Sosok Abu Bakar yang memang memiliki sifat-sifat yang sama seperti Rasulullah, di
antaranya amanah, tablig (menyampaikan), fathanah (cerdas), teguh pendirian dan taat
beragama, rendah diri dan selalu mendahulukan kepentingan orang lain, itulah yang
membuat Rasulullah dalam banyak hal memberikan kepercayaan pada diri Abu Bakar.
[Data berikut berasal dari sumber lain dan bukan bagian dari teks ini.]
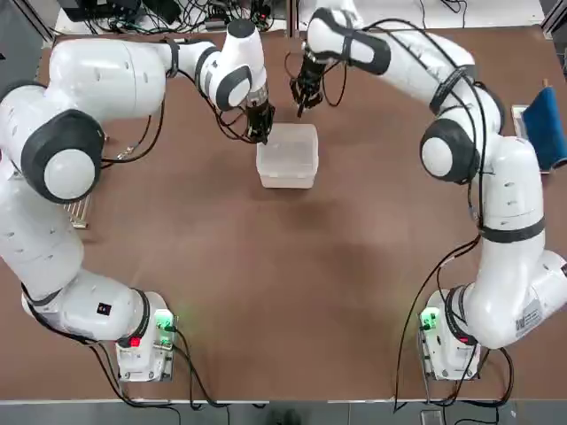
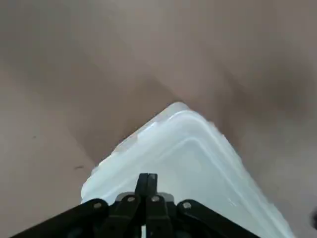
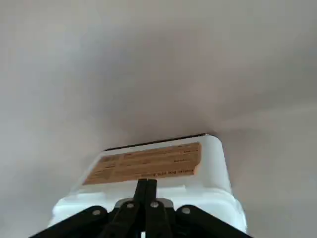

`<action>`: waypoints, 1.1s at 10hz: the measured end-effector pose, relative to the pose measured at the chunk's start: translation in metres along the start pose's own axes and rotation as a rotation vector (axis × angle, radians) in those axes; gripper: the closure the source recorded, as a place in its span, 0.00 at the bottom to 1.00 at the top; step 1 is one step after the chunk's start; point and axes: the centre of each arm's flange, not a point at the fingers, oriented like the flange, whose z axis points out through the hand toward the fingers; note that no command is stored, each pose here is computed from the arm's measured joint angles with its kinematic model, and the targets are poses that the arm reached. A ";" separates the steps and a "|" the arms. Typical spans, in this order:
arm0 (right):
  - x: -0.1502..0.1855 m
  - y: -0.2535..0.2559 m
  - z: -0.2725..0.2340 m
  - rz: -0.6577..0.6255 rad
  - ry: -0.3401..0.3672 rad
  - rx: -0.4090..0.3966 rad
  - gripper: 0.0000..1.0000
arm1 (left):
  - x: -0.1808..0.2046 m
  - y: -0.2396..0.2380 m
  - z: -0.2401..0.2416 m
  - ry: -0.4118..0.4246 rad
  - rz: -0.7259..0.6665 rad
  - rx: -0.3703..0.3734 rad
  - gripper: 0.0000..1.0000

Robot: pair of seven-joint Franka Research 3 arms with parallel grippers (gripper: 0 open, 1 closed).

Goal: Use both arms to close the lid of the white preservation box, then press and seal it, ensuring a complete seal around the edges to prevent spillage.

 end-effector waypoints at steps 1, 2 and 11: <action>0.009 0.008 -0.031 0.023 0.015 0.040 0.97 | 0.013 0.000 -0.009 0.013 -0.017 0.023 0.99; 0.018 0.020 -0.072 0.043 0.050 0.082 0.95 | 0.029 0.001 -0.027 0.026 -0.032 0.030 0.99; -0.020 0.214 -0.365 -0.057 0.337 -0.091 0.11 | 0.172 -0.067 -0.258 0.133 0.255 0.090 0.04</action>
Dengan kepemilikan hartanya yang cukup banyak, lantaran ia memang saudagar kaya di
masanya, Abu Bakar menjadikan seluruh harta yang dimilikinya hanya untuk mengabdi
di jalan-Nya. Sekalipun dalam kondisi sakit misalnya, Abu Bakar senantiasa menyambut
ajakan amal baik. Seperti dijelaskan sahabat Umar bin Khaththab, "Aku tidak pernah
mendahului Abu Bakar dalam mengamalkan kebajikan. Dia yang selalu mendahuluiku."

Perjuangan dan pengorbanan Abu Bakar yang penuh keikhlasan itu oleh Allah akan
dibalas dengan surga. Sebagaimana diceritakan Abu Dzaar Ra, ketika Rasulullah masuk
ke rumah 'Aisyah Ra, beliau mengatakan Abu Bakar termasuk dalam al 'asyarah al
mubasysyiriina bil jannah (sepuluh orang yang dijamin Rasulullah bakal masuk surga).
Dalam kelompok ini juga ada Umar bin Khaththab, Usman bin Affan, Ali bin Abi Thalib,
Thalhah bin Ubaidillah, Zubair Ibnul Awwam, Abdurrahman bin 'Auf, Sa'ad bin Abi
Waqqas, Said bin Zaid, dan Abu Ubaidah Ibnul Jarrah.